2. recipient has no surviving spouse or domestic partner; and

3. recipient has assets subject to a California probate proceeding

The services for which payment is recoverable is limited to the items indicated in Section 1. If an individual passes away prior to January 1, the State of California is still able to recover for routine hospital visits, and other basic health services.

Currently, the recovery laws allow the State to recover, from the estate of the surviving spouse, the Medi-Cal benefits paid for the benefit of the deceased spouse. After the beginning of the year, the State of California is forever barred from seeking recovery, if the Medi-Cal recipient is survived by a spouse or domestic partner. So no matter how large the benefit received by an individual, if the deceased individual was married at death, the State cannot try and recovery the funds, ever. If the surviving spouse is also on the Medi-Cal program, the State is able to try and recover the funds used for the surviving spouse’s benefit only.

If the first two criteria are met, the State can only make a claim on assets subject to a California probate proceeding. As we all know, assets held in a revocable trust are not subject to a California probate proceeding. Therefore, if a single individual has his assets properly titled, no assets are subject to probate, and the State cannot recovery any of the benefits paid. This is a significant departure from current law. Currently, the State uses the broadest definition of estate possible, including assets held in a revocable trust, joint tenancy or assets which have a valid beneficiary attached. As of January 1st, only assets subject to probate proceeding will be subject to recovery.

If all three of the above criteria are met, the State may still be limited in its recovery efforts. If the residence is classified as a “homestead of modest value”, the State may not seek recovery against the real property. A homestead of modest value is a home whose fair market value is 50% or less than the average price of homes in the county where the homestead is located as of the date of the decedent’s death. The exact determination of values have yet to be finalized but should be finished by January 1st.

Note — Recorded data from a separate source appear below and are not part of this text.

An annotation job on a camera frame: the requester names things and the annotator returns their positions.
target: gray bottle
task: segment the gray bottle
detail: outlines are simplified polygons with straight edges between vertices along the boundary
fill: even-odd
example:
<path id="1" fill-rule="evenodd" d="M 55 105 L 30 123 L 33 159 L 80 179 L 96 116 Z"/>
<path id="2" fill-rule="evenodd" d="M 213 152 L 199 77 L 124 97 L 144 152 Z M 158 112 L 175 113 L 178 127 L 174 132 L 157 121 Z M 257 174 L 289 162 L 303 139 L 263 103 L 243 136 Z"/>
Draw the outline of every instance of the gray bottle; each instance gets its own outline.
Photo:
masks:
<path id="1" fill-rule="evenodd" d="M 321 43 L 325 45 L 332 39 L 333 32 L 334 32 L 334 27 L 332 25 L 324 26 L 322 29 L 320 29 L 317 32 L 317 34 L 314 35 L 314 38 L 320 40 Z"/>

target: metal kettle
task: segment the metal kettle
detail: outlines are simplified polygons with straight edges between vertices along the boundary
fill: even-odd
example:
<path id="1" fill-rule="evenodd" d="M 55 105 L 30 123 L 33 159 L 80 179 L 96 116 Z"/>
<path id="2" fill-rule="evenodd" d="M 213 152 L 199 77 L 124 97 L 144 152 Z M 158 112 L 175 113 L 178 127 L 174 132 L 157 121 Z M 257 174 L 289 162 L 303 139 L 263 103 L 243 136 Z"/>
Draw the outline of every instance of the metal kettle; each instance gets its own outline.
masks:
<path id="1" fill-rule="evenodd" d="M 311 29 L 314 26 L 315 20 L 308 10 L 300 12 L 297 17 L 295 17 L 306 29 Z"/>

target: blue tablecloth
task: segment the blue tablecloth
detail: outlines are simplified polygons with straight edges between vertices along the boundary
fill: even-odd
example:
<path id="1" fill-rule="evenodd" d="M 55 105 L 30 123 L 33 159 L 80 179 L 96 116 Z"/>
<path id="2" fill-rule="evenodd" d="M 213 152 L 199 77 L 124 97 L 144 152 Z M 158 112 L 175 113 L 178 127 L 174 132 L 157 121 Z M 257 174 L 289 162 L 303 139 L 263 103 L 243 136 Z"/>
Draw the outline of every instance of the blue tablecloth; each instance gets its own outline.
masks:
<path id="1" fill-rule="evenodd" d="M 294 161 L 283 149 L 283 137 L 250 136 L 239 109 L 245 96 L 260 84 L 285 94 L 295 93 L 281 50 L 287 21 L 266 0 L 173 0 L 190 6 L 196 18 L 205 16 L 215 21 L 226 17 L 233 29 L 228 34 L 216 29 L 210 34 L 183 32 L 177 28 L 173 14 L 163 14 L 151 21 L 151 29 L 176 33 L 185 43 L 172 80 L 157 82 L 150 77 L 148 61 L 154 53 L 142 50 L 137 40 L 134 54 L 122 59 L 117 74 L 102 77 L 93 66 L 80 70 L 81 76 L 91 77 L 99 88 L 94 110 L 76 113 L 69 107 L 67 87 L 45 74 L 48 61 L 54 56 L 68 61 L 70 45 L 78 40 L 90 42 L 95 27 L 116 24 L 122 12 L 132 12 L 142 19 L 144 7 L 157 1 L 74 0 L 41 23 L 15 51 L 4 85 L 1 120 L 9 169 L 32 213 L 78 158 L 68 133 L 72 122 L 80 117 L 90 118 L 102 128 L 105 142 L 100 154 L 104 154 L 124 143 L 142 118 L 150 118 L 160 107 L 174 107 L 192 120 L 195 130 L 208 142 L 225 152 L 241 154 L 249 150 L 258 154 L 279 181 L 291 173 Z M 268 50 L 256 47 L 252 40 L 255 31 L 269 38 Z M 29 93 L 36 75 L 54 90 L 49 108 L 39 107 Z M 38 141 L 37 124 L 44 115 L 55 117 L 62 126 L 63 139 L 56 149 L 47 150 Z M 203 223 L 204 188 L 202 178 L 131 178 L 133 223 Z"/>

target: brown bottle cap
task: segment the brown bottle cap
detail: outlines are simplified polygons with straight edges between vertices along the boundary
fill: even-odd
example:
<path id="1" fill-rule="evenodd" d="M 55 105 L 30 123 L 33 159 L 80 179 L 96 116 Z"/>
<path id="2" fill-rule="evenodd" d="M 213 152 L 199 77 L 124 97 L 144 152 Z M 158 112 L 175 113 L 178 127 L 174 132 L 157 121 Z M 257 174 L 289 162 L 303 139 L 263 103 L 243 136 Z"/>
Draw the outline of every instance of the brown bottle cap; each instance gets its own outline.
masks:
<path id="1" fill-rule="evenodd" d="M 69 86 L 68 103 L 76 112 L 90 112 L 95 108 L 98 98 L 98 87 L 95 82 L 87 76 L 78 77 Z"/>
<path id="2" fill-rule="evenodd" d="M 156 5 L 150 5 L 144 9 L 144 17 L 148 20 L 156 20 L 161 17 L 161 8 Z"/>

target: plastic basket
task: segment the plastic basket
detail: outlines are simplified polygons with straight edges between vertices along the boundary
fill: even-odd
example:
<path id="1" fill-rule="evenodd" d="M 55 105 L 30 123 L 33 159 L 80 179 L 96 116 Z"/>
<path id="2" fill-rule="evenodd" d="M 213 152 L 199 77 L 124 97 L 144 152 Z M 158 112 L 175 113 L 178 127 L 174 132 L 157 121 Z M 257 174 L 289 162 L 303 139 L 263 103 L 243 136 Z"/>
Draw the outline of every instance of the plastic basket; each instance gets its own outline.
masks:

It is clear the State of California is trying a different approach to its recovery program. It would not surprise me if the State receives thirty percent of the recovery funds it received in 2016, or less. The funding must come from somewhere else or benefits will be severely curtailed. These new laws will allow trust beneficiaries to receive a much larger amount than they would have in 2016. Better to have money in the hands of the people rather than the government.